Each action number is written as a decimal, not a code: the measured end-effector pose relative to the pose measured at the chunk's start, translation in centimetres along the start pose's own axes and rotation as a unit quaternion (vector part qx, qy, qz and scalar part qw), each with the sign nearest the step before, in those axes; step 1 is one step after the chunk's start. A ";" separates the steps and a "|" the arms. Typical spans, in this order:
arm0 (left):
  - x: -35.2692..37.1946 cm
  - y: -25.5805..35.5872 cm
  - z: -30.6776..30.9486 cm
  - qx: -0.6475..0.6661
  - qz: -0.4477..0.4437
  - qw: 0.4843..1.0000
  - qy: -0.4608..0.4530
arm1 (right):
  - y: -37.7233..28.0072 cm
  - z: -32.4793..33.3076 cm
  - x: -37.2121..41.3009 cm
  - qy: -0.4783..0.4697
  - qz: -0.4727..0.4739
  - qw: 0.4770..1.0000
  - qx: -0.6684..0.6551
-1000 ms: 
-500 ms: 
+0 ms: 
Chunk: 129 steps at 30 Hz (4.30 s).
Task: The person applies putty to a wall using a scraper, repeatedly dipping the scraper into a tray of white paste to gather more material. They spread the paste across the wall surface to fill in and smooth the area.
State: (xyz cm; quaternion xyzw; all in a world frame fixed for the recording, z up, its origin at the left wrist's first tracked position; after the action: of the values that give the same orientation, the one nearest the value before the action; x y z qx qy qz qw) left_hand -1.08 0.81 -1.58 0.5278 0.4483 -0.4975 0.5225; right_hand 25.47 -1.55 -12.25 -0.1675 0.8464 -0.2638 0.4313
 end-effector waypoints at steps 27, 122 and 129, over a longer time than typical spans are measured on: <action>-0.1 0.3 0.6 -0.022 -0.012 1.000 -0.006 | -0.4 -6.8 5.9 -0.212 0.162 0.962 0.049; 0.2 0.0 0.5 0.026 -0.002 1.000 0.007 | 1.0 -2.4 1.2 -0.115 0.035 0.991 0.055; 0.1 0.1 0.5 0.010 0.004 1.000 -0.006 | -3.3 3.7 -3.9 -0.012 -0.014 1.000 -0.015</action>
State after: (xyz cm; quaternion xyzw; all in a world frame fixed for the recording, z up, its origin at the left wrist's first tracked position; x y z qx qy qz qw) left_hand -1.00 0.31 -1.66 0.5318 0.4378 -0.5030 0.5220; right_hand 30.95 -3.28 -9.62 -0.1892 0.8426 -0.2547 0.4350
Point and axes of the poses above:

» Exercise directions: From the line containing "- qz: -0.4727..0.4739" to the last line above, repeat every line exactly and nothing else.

» Answer to the exercise:
  - qz: -0.4727..0.4739
  - qw: 0.4770..1.0000
  - qx: -0.6684..0.6551
-1000 ms: 
-500 ms: 
+0 ms: 
Chunk: 129 steps at 30 Hz (4.30 s).
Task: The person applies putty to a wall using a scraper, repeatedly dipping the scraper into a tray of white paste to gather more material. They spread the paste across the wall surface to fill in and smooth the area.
State: (xyz cm; quaternion xyzw; all in a world frame fixed for the recording, z up, its origin at the left wrist's first tracked position; after the action: of the values that give the same orientation, the one nearest the value before the action; x y z qx qy qz qw) left_hand -1.08 0.81 -1.58 0.5278 0.4483 -0.4975 0.5225; right_hand 25.47 -1.55 -12.25 -0.1675 0.8464 -0.2638 0.4313
 end-effector waypoints at steps 27, 122 and 129, over a longer time than typical spans are measured on: <action>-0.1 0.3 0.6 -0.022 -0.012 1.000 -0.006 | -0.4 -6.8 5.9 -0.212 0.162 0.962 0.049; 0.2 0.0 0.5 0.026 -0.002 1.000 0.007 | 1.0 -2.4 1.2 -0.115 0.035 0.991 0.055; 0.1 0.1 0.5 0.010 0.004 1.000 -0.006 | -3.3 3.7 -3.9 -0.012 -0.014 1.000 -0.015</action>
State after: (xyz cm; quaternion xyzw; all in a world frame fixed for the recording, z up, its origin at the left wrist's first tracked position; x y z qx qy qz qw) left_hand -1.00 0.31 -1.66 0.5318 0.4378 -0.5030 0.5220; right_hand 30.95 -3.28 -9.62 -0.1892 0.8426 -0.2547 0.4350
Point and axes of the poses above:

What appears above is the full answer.